**YOUR INSTRUCTIONS**
Your answer must be every line of the data that contains "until".
━━ DATA ━━
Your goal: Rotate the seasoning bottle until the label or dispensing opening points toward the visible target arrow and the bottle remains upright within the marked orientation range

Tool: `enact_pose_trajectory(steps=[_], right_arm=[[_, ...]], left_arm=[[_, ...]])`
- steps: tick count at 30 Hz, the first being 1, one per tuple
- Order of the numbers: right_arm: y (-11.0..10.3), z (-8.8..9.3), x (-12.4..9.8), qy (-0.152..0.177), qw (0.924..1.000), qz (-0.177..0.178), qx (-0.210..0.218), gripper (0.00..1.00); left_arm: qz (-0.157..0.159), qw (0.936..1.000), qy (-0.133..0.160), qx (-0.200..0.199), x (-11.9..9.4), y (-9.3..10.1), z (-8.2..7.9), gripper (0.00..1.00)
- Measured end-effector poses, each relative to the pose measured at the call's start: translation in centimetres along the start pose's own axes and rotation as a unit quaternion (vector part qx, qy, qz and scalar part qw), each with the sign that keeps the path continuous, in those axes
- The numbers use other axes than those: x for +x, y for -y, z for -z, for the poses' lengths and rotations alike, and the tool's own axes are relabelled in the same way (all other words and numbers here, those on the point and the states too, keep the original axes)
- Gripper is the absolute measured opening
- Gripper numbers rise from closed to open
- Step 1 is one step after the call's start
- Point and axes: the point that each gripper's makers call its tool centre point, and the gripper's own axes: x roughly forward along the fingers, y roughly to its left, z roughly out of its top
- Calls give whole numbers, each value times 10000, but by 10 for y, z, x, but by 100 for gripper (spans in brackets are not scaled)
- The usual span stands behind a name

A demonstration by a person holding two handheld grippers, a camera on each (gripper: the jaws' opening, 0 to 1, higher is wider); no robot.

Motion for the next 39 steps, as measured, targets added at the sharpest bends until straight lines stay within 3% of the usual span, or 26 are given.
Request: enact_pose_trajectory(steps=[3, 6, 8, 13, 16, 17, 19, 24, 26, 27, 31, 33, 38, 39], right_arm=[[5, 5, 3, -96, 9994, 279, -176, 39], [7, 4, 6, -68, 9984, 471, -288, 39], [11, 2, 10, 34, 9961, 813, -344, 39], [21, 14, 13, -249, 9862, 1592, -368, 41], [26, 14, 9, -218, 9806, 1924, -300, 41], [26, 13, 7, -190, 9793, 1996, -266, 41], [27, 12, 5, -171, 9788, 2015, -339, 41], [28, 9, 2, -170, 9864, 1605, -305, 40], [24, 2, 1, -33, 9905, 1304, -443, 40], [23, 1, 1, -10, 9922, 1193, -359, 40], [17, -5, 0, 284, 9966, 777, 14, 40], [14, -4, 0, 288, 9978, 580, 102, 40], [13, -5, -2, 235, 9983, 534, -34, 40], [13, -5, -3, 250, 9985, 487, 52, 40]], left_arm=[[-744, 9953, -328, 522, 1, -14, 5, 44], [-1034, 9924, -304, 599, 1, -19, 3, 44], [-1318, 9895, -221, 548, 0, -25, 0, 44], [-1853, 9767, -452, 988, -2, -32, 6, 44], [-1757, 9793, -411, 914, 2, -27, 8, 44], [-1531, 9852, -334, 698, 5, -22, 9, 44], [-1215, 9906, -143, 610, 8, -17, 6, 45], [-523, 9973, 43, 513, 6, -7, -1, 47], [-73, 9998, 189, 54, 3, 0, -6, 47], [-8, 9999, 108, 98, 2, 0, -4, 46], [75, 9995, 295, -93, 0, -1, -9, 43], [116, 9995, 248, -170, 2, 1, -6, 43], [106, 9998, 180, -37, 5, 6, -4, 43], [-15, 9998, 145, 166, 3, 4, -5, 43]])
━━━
**RESPONSE TO THE EXERCISE**
Your goal: Rotate the seasoning bottle until the label or dispensing opening points toward the visible target arrow and the bottle remains upright within the marked orientation range
Motion for the next 39 steps, as measured, targets added at the sharpest bends until straight lines stay within 3% of the usual span, or 26 are given.

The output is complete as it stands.